2. Il résulte de l'instruction, et n'est pas contesté par M. B qui se borne à déplorer les modalités de leur transmission, que celui-ci a reçu, en cours d'instance, l'intégralité de ceux des documents demandés par l'intéressé que la commission d'accès aux documents administratifs a, par son avis n° 20241573 du 18 avril 2024, considéré comme des documents administratifs communicables, à savoir les documents et les données personnelles détenus dans son dossier d'allocataire, la liste des scores de risque afférente à son dossier d'allocataire et le dossier d'enquête administrative qui a entraîné la suppression des aides sociales par décision du 27 juillet 2023. Dans ces conditions, M. B doit être regardé comme ayant obtenu satisfaction. Dès lors, ses conclusions en annulation et en injonction ont perdu leur objet. Par suite, il n'y a plus lieu d'y statuer.

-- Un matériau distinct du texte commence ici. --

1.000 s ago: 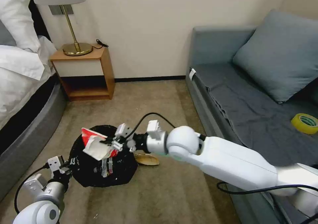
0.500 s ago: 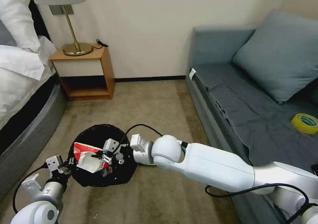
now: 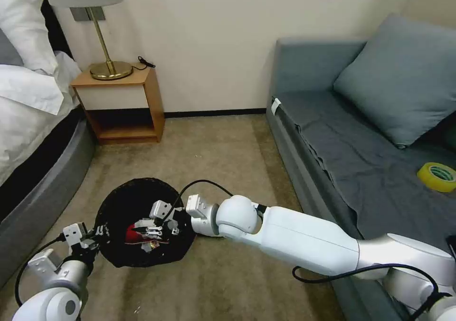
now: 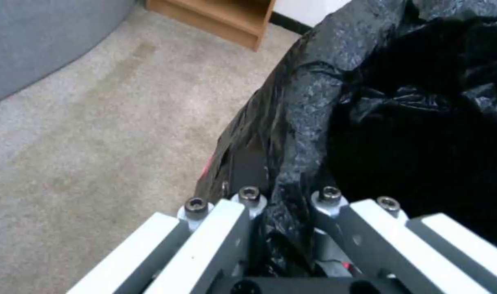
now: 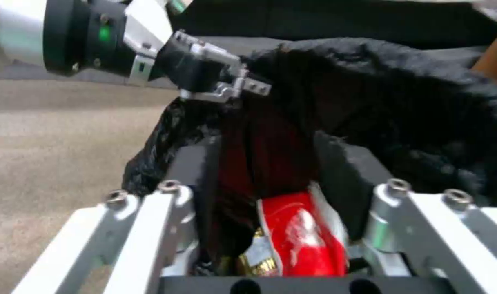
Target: Pick up the trash bin, then pick up the garbage on the floor and place it into the trash bin.
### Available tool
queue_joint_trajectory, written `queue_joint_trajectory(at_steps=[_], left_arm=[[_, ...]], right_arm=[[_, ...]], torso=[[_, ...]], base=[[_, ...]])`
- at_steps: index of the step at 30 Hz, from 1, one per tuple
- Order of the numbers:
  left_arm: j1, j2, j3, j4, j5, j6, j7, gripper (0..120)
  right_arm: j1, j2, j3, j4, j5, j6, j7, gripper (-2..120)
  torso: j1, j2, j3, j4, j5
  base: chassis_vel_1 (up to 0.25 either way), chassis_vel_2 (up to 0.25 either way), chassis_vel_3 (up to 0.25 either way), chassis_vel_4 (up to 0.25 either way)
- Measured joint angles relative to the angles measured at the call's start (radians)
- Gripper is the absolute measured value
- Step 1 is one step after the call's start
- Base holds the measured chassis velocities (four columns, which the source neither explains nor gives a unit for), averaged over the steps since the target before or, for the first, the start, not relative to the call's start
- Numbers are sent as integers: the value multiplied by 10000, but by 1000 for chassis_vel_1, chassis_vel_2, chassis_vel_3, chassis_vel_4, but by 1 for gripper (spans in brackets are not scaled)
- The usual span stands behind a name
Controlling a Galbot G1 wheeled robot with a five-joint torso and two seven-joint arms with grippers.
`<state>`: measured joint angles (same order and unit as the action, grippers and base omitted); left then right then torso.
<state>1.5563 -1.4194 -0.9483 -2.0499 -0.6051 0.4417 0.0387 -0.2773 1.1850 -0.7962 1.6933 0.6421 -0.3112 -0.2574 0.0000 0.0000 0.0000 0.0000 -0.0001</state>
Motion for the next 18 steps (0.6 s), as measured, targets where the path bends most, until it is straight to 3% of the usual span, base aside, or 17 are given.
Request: queue_joint_trajectory(at_steps=[2, 12, 18], left_arm=[[-19, 52, -198, 150, 8, -31, 0, 4], [-4, 255, -814, 426, -63, -200, 61, 4], [8, 355, -928, 385, -225, -202, 88, 4]], right_arm=[[-128, 18, 386, -54, 3, -1, 103, 63], [-442, 45, 1915, -1335, 432, -275, 578, 94], [-980, -21, 2127, -2578, 757, -1023, 1163, 100]], torso=[[0, 0, 0, 0, 0], [0, 0, 0, 0, 1], [0, 0, 0, -1, 1]], base=[[0, 0, 0, 0], [0, 0, 0, 0], [0, 0, 0, 0]])
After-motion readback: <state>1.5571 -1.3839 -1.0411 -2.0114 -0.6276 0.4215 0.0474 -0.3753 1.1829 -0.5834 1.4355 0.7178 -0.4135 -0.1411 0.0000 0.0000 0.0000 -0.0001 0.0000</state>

3. Il n'y a pas lieu, dans les circonstances de l'espèce, de mettre à la charge de la caisse d'allocations familiales " Touraine " d'Indre-et-Loire le versement d'une somme sur le fondement des dispositions combinées de l'article L. 761-1 du code de justice administrative et de l'article 37 alinéa 2 de la loi du 10 juillet 1991 susvisée.

O R D O N N E :

Article 1er : Il n'y a pas lieu de statuer sur les conclusions de la requête de M. B.

Article 2 : Le surplus des conclusions de la requête est rejeté.

Article 3 : La présente ordonnance sera notifiée à M. A B et à la caisse d'allocations familiales " Touraine " d'Indre-et-Loire.

Fait à Orléans, le 10 septembre 2025.

Le président du tribunal,

Benoist GUÉVEL

La République mande et ordonne au préfet d'Indre-et-Loire en ce qui le concerne ou à tous commissaires de justice à ce requis en ce qui concerne les voies de droit commun contre les parties privées, de pourvoir à l'exécution du présent jugement.